TASK TO COMPLETE:
Nothing in the records should differ when they are repeated. Restate them word for word.
* * *
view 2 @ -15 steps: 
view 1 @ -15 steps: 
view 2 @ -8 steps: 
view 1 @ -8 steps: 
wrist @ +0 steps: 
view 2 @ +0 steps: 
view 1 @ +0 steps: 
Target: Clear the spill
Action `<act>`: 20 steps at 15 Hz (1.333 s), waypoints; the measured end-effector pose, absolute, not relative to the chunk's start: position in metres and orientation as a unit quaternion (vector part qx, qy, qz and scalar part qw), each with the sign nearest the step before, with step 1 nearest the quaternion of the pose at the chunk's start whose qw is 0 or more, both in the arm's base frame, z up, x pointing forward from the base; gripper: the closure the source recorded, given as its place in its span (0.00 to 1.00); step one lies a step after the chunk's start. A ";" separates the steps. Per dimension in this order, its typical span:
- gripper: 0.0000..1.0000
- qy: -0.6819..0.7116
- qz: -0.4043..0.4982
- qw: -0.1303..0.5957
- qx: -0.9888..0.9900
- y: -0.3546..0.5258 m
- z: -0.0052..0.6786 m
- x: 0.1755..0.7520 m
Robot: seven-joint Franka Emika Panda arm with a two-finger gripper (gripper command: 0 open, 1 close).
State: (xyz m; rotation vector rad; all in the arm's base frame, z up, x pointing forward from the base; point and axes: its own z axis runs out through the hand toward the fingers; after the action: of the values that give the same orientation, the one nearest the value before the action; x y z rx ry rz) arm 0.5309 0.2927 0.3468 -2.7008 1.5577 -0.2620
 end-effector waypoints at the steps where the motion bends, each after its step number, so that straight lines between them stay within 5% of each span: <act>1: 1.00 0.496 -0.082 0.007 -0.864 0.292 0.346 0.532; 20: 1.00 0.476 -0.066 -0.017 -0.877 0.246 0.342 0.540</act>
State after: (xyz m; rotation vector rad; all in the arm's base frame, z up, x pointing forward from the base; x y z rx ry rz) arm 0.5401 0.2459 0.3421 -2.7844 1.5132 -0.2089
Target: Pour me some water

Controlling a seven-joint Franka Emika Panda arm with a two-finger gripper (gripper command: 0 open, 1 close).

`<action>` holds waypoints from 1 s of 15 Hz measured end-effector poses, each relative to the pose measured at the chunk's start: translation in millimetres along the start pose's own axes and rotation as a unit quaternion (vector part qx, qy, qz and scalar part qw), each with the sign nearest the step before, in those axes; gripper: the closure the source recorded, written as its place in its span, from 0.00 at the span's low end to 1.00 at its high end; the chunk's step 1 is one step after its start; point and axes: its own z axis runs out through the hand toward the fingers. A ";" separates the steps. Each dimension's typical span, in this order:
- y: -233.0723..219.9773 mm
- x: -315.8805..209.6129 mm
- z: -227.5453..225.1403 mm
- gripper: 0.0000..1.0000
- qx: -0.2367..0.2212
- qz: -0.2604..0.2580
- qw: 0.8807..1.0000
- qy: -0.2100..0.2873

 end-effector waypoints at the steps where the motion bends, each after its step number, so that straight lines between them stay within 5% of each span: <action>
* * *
ANSWER FOR THIS EXERCISE:
view 2 @ -15 steps: 
view 1 @ -15 steps: 
view 2 @ -8 steps: 
view 1 @ -8 steps: 
wrist @ +0 steps: 
view 2 @ +0 steps: 
view 1 @ +0 steps: 
Target: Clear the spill
Action `<act>`: 20 steps at 15 Hz (1.333 s), waypoints; the measured end-effector pose, absolute, not relative to the chunk's start: position in metres and orientation as a unit quaternion (vector part qx, qy, qz and scalar part qw), each with the sign nearest the step before, with step 1 nearest the quaternion of the pose at the chunk's start whose qw is 0 or more, both in the arm's base frame, z up, x pointing forward from the base; gripper: the closure the source recorded, given as its place in its span (0.00 to 1.00); step one lies a step after the chunk's start. A ";" separates the steps. Per dimension in this order, its typical span:
- gripper: 0.0000..1.0000
- qy: -0.6819..0.7116
- qz: -0.4043..0.4982
- qw: -0.1303..0.5957
- qx: -0.9888..0.9900
- y: -0.3546..0.5258 m
- z: -0.0052..0.6786 m
- x: 0.1755..0.7520 m
Robot: seven-joint Franka Emika Panda arm with a two-finger gripper (gripper command: 0 open, 1 close).
State: (xyz m; rotation vector rad; all in the arm's base frame, z up, x pointing forward from the base; point and axes: its own z axis runs out through the hand toward the fingers; after the action: of the values that give the same orientation, the one nearest the value before the action; x y z rx ry rz) arm 0.5309 0.2927 0.3468 -2.7008 1.5577 -0.2620
 end-effector waypoints at the steps where the motion bends, each after its step number, so that straight lines between them stay within 5% of each span: <act>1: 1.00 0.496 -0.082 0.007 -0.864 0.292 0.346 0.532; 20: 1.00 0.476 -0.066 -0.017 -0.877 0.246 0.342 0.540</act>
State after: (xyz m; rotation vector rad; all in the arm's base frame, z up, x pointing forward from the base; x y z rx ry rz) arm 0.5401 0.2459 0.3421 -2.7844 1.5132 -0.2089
Target: Pour me some water

Controlling a seven-joint Franka Emika Panda arm with a two-finger gripper (gripper command: 0 open, 1 close).

`<action>` holds waypoints from 1 s of 15 Hz measured end-effector poses, each relative to the pose measured at the chunk's start: translation in millimetres along the start pose's own axes and rotation as a unit quaternion (vector part qx, qy, qz and scalar part qw), each with the sign nearest the step before, in those axes; gripper: the closure the source recorded, written as its place in its span, from 0.00 at the span's low end to 1.00 at its high end; the chunk's step 1 is one step after its start; point and axes: its own z axis runs out through the hand toward the fingers. A ";" separates the steps. Each dimension's typical span, in this order:
- y: -233.0723..219.9773 mm
- x: -315.8805..209.6129 mm
- z: -227.5453..225.1403 mm
- gripper: 0.0000..1.0000
- qx: -0.2367..0.2212
- qz: -0.2604..0.2580
- qw: 0.8807..1.0000
- qy: -0.2100..0.2873

 end-effector waypoints at the steps where the motion bends, each after its step number, so that straight lines between them stay within 5% of each span: <action>

There is nothing more to the exercise.